(Records to use)

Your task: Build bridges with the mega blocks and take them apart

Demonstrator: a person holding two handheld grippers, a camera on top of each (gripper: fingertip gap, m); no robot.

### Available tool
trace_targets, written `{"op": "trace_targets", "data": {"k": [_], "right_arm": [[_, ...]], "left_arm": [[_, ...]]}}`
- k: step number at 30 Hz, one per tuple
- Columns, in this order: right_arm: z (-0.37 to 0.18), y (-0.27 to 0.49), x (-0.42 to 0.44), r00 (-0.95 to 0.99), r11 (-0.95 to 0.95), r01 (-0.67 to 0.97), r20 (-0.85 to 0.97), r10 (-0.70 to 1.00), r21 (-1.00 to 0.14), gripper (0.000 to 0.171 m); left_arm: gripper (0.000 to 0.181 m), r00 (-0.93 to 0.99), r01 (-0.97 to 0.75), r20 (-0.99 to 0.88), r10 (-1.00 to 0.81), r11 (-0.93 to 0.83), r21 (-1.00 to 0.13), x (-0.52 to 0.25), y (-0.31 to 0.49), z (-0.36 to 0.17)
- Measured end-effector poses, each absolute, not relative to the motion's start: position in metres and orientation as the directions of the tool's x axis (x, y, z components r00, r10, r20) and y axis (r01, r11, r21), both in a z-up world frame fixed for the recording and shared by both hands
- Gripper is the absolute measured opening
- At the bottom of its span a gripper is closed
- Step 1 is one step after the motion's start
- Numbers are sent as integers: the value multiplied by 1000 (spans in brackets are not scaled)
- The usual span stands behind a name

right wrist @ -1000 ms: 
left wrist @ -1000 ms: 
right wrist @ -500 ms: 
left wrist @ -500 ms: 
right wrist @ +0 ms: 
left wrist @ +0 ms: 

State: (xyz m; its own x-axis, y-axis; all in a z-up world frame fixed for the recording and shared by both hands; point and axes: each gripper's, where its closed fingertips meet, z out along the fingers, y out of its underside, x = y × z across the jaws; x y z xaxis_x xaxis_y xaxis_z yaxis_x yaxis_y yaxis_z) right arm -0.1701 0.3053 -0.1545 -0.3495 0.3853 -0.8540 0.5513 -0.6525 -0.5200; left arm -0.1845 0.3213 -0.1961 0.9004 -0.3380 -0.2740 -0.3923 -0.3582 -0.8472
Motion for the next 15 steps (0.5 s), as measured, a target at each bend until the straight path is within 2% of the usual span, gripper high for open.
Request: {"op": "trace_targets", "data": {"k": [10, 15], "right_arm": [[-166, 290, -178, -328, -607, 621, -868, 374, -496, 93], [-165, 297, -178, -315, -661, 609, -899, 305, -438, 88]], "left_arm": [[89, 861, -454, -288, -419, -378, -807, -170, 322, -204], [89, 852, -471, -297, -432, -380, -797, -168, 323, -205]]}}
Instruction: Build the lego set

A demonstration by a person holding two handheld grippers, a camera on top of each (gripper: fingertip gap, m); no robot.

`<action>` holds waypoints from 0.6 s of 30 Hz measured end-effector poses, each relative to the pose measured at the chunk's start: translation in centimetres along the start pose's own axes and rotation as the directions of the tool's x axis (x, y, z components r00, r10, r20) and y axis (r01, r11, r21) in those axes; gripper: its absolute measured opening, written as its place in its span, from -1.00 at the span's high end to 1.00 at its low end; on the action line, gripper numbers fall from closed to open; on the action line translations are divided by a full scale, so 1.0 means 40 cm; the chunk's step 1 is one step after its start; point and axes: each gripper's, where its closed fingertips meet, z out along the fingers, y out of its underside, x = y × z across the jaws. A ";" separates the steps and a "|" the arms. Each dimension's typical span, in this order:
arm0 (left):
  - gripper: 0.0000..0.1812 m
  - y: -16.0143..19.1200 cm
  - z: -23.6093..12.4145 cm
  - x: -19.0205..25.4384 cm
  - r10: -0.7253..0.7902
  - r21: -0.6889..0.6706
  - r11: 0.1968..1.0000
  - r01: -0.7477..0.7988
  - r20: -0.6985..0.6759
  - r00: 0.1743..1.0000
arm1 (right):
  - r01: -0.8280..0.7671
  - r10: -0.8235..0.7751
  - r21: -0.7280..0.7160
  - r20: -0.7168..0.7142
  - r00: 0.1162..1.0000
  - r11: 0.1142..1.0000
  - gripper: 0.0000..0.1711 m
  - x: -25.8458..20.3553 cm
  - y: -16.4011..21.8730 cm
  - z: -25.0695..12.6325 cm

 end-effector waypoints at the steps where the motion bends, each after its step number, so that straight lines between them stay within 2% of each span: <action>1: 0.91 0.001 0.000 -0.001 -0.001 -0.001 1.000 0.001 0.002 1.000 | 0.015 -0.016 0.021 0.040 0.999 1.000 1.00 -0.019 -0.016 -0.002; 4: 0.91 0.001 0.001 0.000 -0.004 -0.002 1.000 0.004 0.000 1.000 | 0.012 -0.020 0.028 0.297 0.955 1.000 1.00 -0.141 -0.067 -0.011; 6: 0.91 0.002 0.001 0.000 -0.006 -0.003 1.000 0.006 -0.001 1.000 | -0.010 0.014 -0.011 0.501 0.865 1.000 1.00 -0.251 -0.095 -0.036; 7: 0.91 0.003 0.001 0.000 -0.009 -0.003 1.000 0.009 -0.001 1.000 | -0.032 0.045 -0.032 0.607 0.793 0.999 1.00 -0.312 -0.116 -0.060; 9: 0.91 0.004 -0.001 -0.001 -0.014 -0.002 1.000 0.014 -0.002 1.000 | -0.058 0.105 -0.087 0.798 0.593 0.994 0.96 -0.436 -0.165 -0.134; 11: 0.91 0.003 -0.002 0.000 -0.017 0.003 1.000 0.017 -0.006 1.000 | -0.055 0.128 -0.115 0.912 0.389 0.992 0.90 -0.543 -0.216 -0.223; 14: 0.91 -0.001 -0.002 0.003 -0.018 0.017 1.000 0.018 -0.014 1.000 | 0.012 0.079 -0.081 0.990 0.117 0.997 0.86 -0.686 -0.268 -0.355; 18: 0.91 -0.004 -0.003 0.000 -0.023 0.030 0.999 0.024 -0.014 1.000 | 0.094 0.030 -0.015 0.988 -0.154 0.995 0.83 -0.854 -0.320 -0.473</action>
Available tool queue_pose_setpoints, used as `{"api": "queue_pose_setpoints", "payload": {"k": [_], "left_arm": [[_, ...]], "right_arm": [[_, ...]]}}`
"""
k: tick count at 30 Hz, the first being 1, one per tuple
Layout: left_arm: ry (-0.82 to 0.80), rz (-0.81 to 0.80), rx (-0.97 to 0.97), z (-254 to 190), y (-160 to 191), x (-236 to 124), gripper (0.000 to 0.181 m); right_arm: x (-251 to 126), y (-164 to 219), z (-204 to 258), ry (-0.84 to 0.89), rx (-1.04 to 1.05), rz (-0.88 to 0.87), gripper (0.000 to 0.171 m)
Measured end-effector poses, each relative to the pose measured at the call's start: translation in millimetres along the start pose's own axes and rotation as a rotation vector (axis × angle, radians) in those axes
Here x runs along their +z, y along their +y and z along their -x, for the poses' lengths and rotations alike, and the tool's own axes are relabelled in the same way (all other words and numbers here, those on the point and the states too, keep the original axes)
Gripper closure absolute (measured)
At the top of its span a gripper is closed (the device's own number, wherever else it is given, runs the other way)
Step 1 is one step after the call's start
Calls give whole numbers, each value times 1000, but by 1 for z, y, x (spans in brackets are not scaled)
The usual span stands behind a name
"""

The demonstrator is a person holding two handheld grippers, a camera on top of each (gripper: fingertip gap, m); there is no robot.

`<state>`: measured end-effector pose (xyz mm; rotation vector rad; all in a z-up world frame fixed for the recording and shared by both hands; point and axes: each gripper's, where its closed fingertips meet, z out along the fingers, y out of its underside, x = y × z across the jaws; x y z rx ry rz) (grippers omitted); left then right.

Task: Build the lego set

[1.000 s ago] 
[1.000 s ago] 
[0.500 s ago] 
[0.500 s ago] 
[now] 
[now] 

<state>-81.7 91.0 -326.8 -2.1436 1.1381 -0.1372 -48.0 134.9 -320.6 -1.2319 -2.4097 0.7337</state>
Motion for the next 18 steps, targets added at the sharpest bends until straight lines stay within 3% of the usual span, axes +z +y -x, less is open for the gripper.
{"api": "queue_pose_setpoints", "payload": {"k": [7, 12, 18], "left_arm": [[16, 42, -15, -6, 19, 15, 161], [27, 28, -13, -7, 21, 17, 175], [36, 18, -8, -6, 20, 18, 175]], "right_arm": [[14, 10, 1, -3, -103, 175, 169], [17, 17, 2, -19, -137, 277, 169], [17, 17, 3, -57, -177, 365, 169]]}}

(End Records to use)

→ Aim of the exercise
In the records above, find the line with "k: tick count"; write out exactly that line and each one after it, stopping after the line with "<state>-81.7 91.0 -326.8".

→ Response area
k: tick count at 30 Hz, the first being 1, one per tuple
Layout: left_arm: ry (-0.82 to 0.80), rz (-0.81 to 0.80), rx (-0.97 to 0.97), z (-254 to 190), y (-160 to 191), x (-236 to 124), gripper (0.000 to 0.181 m); right_arm: x (-251 to 126), y (-164 to 219), z (-204 to 258), ry (-0.84 to 0.89), rx (-1.04 to 1.05), rz (-0.88 to 0.87), gripper (0.000 to 0.171 m)
Measured end-effector poses, each relative to the pose measured at the call's start: translation in millimetres along the start pose's own axes and rotation as a rotation vector (axis × angle, radians) in those axes
Here x runs along their +z, y along their +y and z along their -x, for the poses' lengths and rotations alike, and the tool's own axes are relabelled in the same way (all other words and numbers here, those on the point and the states too, keep the original axes)
Gripper closure absolute (measured)
At the top of its span a gripper is closed (the device's own number, wherever else it is given, runs the other way)
Step 1 is one step after the call's start
Calls give whole numbers, each value times 1000, but by 1 for z, y, x (spans in brackets are not scaled)
The usual span stands behind a name
"""

The demonstrator is a person holding two handheld grippers, a camera on top of each (gripper: fingertip gap, m); there is no robot.

`<state>`: measured end-effector pose (xyz mm; rotation vector rad; all in a z-up world frame fixed for the recording and shared by both hands; point and axes: each gripper's, where its closed fingertips meet, z out along the fingers, y out of its underside, x = y × z across the jaws; x y z rx ry rz) (grippers omitted); left then right.

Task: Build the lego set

[1.000 s ago] 
[1.000 s ago] 
[0.500 s ago] 
[0.500 s ago] 
[now] 
[now] 

<state>-81.7 91.0 -326.8 -2.1436 1.1381 -0.1372 -48.0 134.9 -320.6 -1.2319 -2.4097 0.7337</state>

The complete answer has been presented.